We are left with this discomforting thought: Bill Acker is a horrible judge, but he might be an even worse criminal. As the Iran-Contra Affair and the Savings and Loan Crisis remind us, Acker has plenty of company from the Reagan era.

(To be continued)


Anonymous said...

Acker really needs to be impeached. Or better yet, he could do us all a favor and die.

Anonymous said...

So this is the legacy that Ronald Reagan left for us--judges like Bill Acker. I want to puke every time I read about someone wanting to name another federal building for Ronnie Reagan. Someday Americans will wake up and realize Reagan did enormous damage to our country.

Raymond said...

Got a kick out of your reference to Chubby Checker. I wonder how many folks under 40 didn't know what you were talking about. Glad you included a link to help em out.

Anonymous said...

"Bill Acker and the Corrupt Rulings"

Sounds like a good name for a rock band.

legalschnauzer said...

Anon at 8:22--

Good one. I'm sure they would have an excruciating, irritating sound--with lots of nonsense lyrics.

Gerry with a G said...

God, LS, I love your headline. I hated Reagan in the '80s, and I loathe his "legacy" now.

Anonymous said...

Didn't you get the memo? We never are to criticize Ronnie Reagan. All he did was good and pure.

Anonymous said...

Ronald Reagan is our greatest president--now and forever!!

Spasmoda said...

Looks to me like Acker outed himself here. He says you were claiming to have a right to "blog on the job," but even UAB did not contend you were "blogging on the job." I think you are right to ask, "Where in the hell did that language come from?"

Anonymous said...

You caught Acker crapping in his own nest. Love it! The guy has been a pox on the bench for decades.

Anonymous said...

At 9:22 that would be a negative! You must be getting Ronnie and Bush mixed up with JFK! Johnson excluded!

Anonymous said...

Instead of worrying about his impending death and his legacy to the world he has occupied he instead devises more ways to do innocent people in and to serve the masters/criminals he has served his entire life.
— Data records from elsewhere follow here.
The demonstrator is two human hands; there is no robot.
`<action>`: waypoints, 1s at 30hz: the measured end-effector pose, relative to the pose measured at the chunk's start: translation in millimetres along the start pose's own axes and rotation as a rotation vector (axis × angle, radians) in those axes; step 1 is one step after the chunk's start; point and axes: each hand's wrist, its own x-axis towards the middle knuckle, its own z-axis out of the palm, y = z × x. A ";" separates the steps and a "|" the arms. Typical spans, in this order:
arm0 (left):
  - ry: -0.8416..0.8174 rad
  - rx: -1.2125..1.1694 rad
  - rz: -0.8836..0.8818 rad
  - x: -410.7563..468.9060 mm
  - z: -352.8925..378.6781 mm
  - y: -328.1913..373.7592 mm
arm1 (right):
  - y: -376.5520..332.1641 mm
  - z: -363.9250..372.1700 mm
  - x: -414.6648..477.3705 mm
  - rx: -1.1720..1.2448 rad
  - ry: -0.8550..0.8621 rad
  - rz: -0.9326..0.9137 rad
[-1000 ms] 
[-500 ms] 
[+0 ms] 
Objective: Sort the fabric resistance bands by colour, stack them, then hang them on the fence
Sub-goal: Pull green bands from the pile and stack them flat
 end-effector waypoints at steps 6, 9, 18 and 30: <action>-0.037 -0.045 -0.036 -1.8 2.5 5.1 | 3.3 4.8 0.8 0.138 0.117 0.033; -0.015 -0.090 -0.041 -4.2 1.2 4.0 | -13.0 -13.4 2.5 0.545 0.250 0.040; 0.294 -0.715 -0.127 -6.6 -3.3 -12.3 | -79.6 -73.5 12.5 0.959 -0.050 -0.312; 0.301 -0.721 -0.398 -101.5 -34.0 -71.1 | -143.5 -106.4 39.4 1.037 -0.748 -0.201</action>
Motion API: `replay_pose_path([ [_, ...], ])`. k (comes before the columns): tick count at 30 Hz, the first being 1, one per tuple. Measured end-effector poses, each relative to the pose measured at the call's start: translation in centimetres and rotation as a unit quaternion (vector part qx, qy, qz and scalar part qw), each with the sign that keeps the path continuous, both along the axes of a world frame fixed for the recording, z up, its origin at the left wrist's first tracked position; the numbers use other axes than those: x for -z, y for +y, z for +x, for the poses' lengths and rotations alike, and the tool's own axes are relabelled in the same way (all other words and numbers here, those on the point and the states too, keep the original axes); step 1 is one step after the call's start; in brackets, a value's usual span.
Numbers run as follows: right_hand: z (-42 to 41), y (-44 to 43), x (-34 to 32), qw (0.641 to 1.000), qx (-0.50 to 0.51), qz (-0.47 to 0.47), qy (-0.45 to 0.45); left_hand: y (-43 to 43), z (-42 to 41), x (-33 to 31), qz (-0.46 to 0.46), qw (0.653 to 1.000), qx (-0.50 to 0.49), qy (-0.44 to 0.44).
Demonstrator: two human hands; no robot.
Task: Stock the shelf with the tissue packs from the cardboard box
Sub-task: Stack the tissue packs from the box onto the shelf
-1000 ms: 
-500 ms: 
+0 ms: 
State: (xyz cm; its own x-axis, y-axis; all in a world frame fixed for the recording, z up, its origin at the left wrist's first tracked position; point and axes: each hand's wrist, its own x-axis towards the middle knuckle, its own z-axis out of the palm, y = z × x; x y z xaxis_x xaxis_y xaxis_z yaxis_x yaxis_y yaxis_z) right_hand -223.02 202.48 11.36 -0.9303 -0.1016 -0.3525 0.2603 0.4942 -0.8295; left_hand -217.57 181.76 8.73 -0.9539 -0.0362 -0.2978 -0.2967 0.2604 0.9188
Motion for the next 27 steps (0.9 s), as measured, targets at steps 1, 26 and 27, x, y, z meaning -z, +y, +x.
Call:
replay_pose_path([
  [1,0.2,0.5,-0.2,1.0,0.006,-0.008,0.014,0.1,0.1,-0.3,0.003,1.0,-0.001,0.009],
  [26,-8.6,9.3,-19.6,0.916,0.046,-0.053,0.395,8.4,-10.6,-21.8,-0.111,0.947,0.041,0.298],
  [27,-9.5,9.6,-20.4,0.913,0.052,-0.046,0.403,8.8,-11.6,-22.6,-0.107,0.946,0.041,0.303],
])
I wish I believed in hell, fire and brimstone in instances like this. Alas I do not, however I can wish for a tiring, long, miserable rest of his life.

Everyone knows that someone who has been a journalist for a university for 20 years would not jeopardize his position by blogging at work. And even I can understand if there is nothing in either parties filings that said you were fired for blogging at work then how the &^&**( did it get into his brief?

Anonymous said...

Thanks for publishing this memorandum opinion from Judge Acker. Perhaps the public now will understand what plaintiffs' lawyers have known for years. The wording in this opinion is pure Acker. He's an arrogant, pompous ass who gives favors for all sorts of defendants, not just UAB.

legalschnauzer said...

Anon at 9:44--

It's interesting to note that when I was placed on administrative leave, UAB's charges were pretty much totally that I was "blogging on the job." I told them right up front that I had never touched a keystroke on my blog while at work, and their own witness, an IT guy who had checked my work for more than a month, confirmed this at my grievance hearing. Once I reported here about a university HR official admitting I was targeted because of my blog content about the Siegelman case, UAB changed its tune. They alleged mainly that I had been insubordinate, that I had supposedly been warned not to do certain things and did them anyway. When asked in my grievance hearing for documentation of insubordination or related warnings, my supervisor said she didn't have any. After I caught one of their own admitting why I was terminated, UAB played down my blog in legal proceedings. It was mentioned some in their documents, but not a lot.

James Greek said...

Had he not missed his calling as a stand-up comedian. He could have been great for playing a judge on TV. in fact, he could have played Harry Anderson's role on Night Court!

Anonymous said...

Ben Slaughter was Acker's law clerk in this time frame. He would know exactly what went on in your case. Ben now is a junior attorney at Haskell Slaughter.